Меж тем Цзинь только выскочил из постели, как в дверях комнаты появилось целое шествие. Впереди выступала почтенная няня, а за ней — младшая няня с пучками сушеных трав. За ней две девушки несли большой, в половину человеческого роста, глиняный чан. За ними шли четыре девушки с кувшинами горячей и холодной воды.

Не успел Цзинь опомниться, как девушки поставили чан у постели, бросили в него травы, обдали их горячей водой, а обе няни подняли Цзиня и посадили его в чан. Младшая няня продолжала лить воду, пока травы не всплыли у самого подбородка Цзиня, а старшая няня кланялась и приговаривала:

— Мойся, мой белый нефритовый гусенок! Мойся, мой стройный красивый бамбучок! Мойся, мой сильный, могучий слоненок!

И каждый раз, когда Цзинь пытался выскочить из чана, она, надавив пальцами на его мокрые плечи, снова заставляла присесть. Наконец она разрешила ему выйти из чана и принялась обтирать подогретыми полотенцами, а он, разъяренный, брыкался и бранился и, извернувшись, ударил ее ногой в живот. Няня, согнувшись вдвое, тоже закричала:

— Ах ты, скверный осленок! Для того ли я четырнадцать лет тебя нянчила и во всем тебе потакала, чтобы ты посмел меня ударить ногой! — И, собрав вокруг себя всех девушек, колыхаясь грузным телом, выбежала из комнаты.

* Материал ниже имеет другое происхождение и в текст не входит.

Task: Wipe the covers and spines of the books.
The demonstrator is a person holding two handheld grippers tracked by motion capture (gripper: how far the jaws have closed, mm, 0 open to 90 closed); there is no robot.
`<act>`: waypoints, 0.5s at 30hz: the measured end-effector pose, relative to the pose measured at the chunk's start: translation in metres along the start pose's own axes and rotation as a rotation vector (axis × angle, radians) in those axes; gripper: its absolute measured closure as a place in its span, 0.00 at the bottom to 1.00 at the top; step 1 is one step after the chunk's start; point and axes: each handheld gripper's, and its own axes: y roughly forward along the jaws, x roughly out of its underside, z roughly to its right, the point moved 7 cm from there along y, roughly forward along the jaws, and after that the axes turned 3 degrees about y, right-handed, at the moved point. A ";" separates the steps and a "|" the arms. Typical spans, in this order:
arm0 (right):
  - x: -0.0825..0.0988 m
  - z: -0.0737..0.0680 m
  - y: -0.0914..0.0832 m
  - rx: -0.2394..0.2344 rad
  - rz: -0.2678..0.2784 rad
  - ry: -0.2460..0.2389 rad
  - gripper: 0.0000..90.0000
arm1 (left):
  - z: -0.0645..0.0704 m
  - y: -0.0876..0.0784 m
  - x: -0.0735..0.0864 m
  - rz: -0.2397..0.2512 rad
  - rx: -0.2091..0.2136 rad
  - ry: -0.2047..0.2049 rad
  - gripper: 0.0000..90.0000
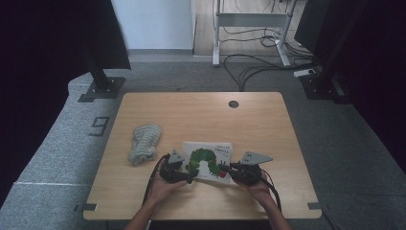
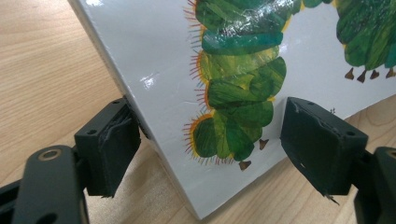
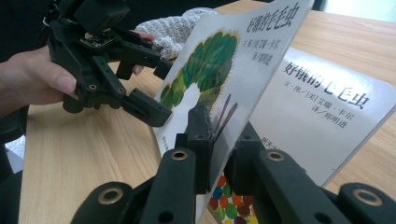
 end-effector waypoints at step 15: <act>0.007 -0.004 -0.002 -0.015 0.003 -0.026 0.92 | 0.000 -0.005 -0.005 0.037 -0.004 0.007 0.24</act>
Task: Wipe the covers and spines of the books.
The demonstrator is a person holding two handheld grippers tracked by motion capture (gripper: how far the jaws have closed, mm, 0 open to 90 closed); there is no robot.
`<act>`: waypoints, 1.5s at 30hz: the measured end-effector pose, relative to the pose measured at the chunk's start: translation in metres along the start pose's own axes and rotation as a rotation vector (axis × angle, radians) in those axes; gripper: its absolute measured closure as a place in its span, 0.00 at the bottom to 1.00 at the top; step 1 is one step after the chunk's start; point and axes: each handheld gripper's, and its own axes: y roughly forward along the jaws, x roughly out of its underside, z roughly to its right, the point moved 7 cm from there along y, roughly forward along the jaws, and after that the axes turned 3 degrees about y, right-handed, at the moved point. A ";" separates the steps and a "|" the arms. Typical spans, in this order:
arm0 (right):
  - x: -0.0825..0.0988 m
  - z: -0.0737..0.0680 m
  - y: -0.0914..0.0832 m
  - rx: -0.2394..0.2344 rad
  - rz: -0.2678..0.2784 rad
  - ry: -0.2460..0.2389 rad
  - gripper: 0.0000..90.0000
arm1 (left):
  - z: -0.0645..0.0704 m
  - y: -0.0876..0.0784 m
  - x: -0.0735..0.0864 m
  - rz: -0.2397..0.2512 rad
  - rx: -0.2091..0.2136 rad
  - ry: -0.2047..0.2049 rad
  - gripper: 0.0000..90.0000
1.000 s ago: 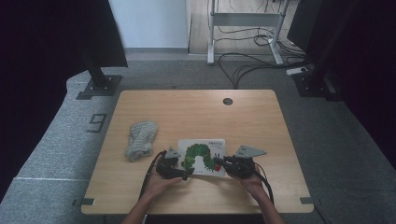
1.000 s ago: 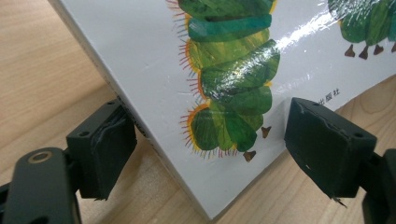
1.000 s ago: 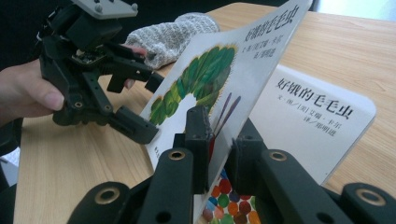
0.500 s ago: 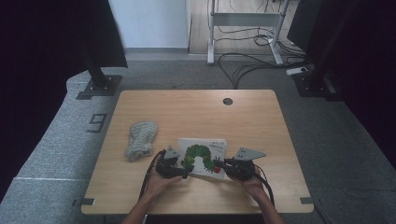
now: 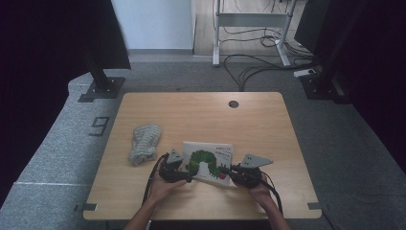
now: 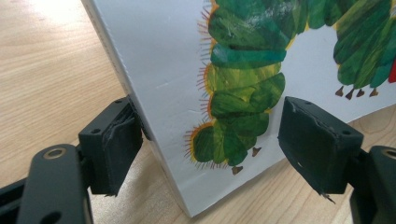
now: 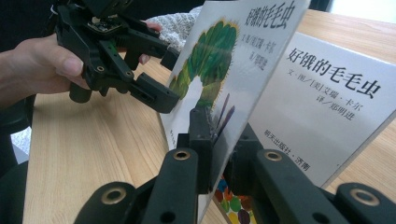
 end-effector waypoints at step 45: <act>0.024 -0.007 -0.002 0.034 -0.072 -0.097 0.77 | -0.001 -0.011 -0.008 0.078 0.003 0.010 0.24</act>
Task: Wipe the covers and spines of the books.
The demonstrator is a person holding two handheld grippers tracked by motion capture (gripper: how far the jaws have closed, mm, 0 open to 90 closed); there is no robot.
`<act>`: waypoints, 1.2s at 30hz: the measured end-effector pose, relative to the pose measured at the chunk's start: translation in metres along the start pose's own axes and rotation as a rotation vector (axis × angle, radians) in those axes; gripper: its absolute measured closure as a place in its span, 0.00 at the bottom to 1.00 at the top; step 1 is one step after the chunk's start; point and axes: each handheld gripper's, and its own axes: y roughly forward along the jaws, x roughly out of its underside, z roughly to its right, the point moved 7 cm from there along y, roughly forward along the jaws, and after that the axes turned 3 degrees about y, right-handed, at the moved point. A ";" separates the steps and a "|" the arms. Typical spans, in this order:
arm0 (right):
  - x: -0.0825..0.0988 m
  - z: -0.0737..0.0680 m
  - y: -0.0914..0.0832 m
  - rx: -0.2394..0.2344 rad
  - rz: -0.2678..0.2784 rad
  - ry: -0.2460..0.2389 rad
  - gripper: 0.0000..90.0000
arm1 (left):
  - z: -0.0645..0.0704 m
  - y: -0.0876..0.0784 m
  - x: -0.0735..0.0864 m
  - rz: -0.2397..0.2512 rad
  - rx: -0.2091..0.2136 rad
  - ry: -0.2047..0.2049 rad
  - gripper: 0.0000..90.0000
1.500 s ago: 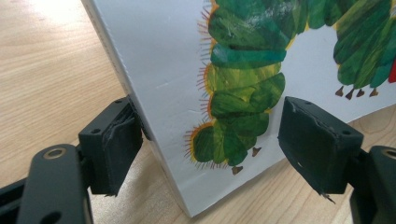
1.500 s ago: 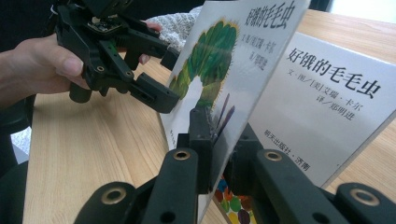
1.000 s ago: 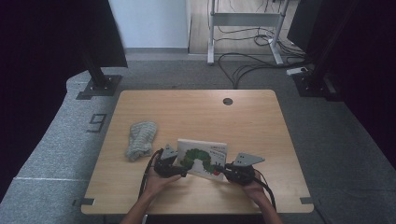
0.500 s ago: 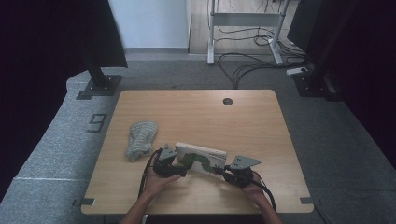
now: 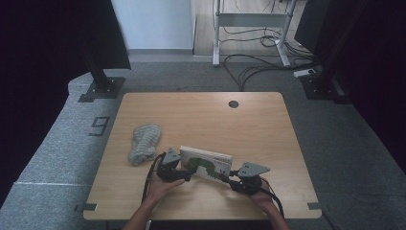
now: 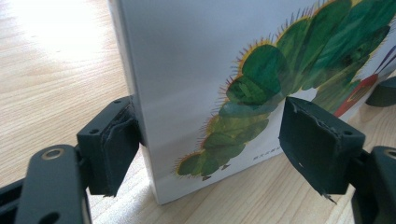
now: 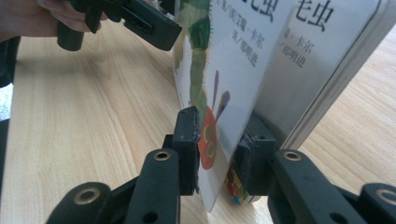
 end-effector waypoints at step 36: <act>0.012 -0.003 0.003 0.050 -0.032 -0.070 0.84 | 0.000 -0.005 -0.003 0.037 0.013 0.002 0.24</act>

Цзинь тотчас надел короткую одежду, какая удобна всаднику, и подоткнул ее полы под пояс, обул кожаные сапоги, кое-как повязал головной платок, лишь прикрыв им гриву жестких и длинных волос. Всэ это он делал сам, не дожидаясь слуг, и очень торопился, потому что не был уверен, что отец еще не вернулся из дворца вана, и боялся, что учитель или няня успели нажаловаться. Если бы нажаловались, отец приказал бы немилосердно избить Цзиня. Отец всегда говорил, что человек от природы зол и ленив и только наказаниями и наградами можно заставить его вести себя как должно. Увы, наказаний было больше, чем наград. И, хотя Цзинь всегда вдвое вымещал отцовский гнев на спине своего слуги, мальчишки Цзеба-заики, все-таки это было больно.